[Start of section]

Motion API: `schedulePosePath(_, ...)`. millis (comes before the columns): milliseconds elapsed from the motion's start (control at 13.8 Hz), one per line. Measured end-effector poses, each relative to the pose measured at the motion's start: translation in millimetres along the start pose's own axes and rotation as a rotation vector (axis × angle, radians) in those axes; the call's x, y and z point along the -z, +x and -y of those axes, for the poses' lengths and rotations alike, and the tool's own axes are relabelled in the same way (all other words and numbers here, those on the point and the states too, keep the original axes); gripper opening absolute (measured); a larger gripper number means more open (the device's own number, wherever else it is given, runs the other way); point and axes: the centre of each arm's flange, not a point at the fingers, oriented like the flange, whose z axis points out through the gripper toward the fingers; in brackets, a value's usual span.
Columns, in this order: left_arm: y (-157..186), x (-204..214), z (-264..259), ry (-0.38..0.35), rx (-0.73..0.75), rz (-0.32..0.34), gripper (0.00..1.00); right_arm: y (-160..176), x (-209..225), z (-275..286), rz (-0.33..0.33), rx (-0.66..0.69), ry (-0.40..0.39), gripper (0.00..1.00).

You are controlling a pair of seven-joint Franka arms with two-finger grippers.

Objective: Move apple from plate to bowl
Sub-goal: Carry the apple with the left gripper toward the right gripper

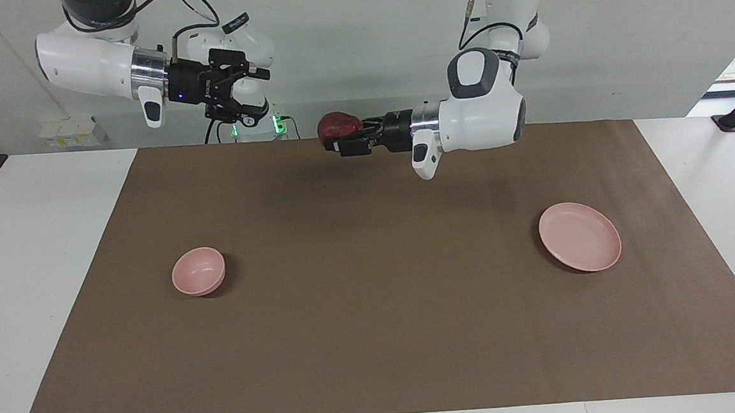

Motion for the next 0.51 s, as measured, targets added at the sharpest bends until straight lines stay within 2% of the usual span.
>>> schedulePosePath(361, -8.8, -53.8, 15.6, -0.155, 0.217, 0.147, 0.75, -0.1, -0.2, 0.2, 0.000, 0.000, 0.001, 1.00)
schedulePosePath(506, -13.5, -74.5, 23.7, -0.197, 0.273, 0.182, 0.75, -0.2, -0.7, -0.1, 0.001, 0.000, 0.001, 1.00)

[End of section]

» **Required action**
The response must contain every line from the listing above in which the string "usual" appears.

» **Expected answer**
Motion API: `schedulePosePath(_, ...)`. millis (comes before the columns): milliseconds elapsed from the motion's start (control at 13.8 Hz), one per line. Measured end-effector poses, each relative to the pose measured at the motion's start: translation in millimetres along the start pose's own axes and rotation as a rotation vector (axis × angle, radians) in those axes; the call's x, y and z point along the -z, +x and -y of those axes, for the poses' lengths and rotations alike, and the tool's own axes are relabelled in the same way (all other words and numbers here, those on the point and the states too, keep the original axes); gripper opening absolute (measured); a larger gripper number means more open (the device's own number, wherever else it is given, runs the other way); point and axes: the centre of each arm's flange, not a point at the fingers, oriented like the flange, whose z axis points out through the gripper toward the fingers; in brackets, a value's usual span.
Motion for the next 0.51 s, as measured, targets added at the sharpest bends until straight lines stay within 2% of the usual span.

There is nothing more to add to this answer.